## What this task involves
Begin at the line holding "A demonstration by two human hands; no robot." and set down exactly each line through the last one below, omitting pictures. Include nothing else.

## Exercise data
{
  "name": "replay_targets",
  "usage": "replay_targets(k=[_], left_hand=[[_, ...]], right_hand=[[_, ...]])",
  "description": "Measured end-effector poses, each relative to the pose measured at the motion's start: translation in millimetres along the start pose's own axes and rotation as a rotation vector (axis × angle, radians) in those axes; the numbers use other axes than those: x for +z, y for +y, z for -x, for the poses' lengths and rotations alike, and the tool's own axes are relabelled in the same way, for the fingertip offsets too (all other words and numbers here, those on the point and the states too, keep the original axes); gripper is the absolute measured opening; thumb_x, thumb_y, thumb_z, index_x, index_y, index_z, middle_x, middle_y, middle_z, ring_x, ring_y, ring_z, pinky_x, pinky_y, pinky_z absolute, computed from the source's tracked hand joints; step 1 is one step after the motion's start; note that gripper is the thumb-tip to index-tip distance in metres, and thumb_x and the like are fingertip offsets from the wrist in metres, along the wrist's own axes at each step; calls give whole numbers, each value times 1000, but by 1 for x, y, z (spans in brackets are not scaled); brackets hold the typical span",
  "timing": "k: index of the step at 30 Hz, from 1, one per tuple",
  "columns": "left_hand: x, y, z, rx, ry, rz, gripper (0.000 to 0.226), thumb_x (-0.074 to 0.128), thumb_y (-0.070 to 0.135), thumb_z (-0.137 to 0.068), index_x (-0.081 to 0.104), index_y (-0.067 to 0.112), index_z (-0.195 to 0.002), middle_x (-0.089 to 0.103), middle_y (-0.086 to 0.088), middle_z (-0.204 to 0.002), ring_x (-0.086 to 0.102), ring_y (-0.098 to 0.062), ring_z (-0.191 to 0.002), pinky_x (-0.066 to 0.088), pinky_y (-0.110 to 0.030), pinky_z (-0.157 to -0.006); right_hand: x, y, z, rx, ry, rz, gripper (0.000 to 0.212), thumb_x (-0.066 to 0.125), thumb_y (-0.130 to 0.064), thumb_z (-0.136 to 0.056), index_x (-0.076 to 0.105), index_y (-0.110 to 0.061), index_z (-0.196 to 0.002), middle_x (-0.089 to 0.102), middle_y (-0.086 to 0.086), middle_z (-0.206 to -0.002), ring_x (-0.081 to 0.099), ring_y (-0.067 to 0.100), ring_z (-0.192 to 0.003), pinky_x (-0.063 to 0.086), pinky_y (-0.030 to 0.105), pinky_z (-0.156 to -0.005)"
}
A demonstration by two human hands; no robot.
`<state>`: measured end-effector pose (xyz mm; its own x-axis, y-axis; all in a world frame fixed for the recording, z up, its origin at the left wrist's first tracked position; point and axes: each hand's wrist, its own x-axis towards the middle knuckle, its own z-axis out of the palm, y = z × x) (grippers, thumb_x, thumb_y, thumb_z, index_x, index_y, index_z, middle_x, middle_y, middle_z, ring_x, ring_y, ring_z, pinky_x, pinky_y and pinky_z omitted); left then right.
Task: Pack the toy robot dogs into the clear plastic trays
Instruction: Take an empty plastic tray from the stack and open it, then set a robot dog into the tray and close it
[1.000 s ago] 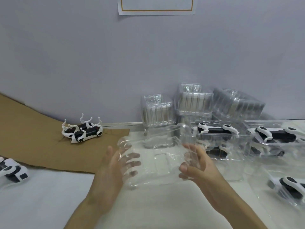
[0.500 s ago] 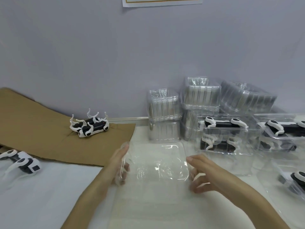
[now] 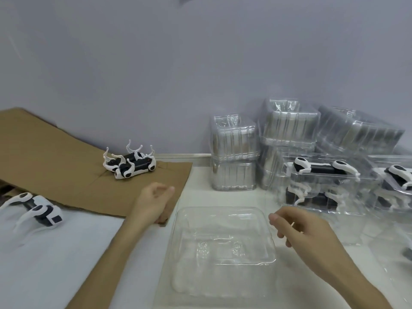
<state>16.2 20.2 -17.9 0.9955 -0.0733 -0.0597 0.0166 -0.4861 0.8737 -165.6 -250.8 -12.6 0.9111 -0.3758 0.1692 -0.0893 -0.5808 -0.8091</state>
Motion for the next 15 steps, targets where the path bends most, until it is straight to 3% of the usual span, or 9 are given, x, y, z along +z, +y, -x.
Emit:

## Reply
A demonstration by two human hands; no robot.
`<state>`: measured end-effector pose (xyz mm; its own x-axis, y-axis; all in a world frame fixed for the recording, z up, its origin at the left wrist's first tracked position; point and axes: each hand's wrist, its own x-axis towards the middle knuckle, its own z-axis out of the palm, y = z × x) (grippers, thumb_x, thumb_y, thumb_z, index_x, index_y, index_z, middle_x, middle_y, middle_z, ring_x, ring_y, ring_z, pinky_x, pinky_y and pinky_z omitted); left then right.
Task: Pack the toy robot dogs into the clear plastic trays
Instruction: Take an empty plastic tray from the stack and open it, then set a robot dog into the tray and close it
[1.000 s ago] 
[0.500 s ago] 
[now] 
<state>16.2 20.2 -17.9 0.9955 -0.0733 -0.0597 0.0166 -0.4861 0.8737 -165.6 -250.8 -12.6 0.9111 -0.3758 0.1692 -0.0893 -0.5808 -0.8091</state>
Motion for the next 15 steps, targets where the path bends most, until it is straight to 3% of the usual span, or 9 are given, x, y, z along +z, +y, -x.
Emit:

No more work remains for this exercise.